Work required: Your answer should consist of all lines in the listing that hold the word "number".

Dataset content:
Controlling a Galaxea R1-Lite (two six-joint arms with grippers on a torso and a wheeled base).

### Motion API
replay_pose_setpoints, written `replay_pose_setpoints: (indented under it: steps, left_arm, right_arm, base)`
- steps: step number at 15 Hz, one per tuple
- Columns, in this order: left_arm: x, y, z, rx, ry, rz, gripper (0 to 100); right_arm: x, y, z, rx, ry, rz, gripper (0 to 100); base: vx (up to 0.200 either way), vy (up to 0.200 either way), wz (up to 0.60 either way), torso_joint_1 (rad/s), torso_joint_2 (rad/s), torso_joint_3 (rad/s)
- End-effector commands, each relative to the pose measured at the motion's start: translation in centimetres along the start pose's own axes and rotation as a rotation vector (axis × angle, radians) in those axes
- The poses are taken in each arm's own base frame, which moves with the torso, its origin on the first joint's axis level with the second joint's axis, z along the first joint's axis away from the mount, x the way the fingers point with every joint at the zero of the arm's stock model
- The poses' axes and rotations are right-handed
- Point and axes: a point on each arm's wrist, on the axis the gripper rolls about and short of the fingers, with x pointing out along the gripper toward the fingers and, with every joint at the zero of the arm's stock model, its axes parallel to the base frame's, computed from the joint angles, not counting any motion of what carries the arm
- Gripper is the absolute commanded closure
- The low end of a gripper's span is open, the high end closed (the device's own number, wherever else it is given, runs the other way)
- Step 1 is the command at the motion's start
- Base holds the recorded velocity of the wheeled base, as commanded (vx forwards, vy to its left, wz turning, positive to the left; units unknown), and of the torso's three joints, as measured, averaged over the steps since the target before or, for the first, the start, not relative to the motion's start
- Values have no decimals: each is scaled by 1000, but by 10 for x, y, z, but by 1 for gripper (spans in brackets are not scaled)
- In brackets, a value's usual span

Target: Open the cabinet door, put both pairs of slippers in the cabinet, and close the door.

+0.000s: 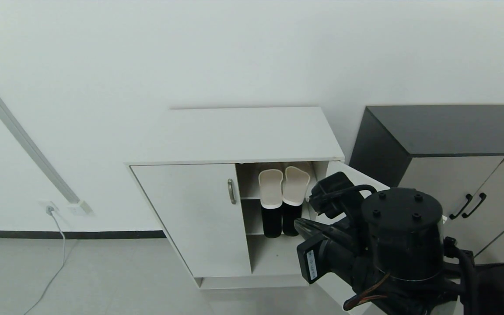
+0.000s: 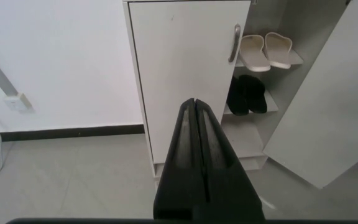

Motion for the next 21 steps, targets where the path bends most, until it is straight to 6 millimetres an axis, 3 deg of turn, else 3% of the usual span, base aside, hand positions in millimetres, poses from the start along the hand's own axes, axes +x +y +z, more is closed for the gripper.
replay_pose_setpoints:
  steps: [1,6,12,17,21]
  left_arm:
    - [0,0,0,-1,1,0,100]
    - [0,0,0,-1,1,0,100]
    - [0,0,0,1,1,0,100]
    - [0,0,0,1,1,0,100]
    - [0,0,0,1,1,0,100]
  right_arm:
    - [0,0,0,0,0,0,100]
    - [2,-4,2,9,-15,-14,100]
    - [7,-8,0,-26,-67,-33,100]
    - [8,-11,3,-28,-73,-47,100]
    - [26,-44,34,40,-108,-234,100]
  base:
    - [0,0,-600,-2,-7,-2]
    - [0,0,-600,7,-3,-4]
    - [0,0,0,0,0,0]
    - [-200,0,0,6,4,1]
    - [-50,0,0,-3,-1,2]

Solution:
- steps: step number at 15 Hz, one per tuple
- The low end of a gripper's span is open, the high end closed (the device's own number, wherever else it is given, runs the other way)

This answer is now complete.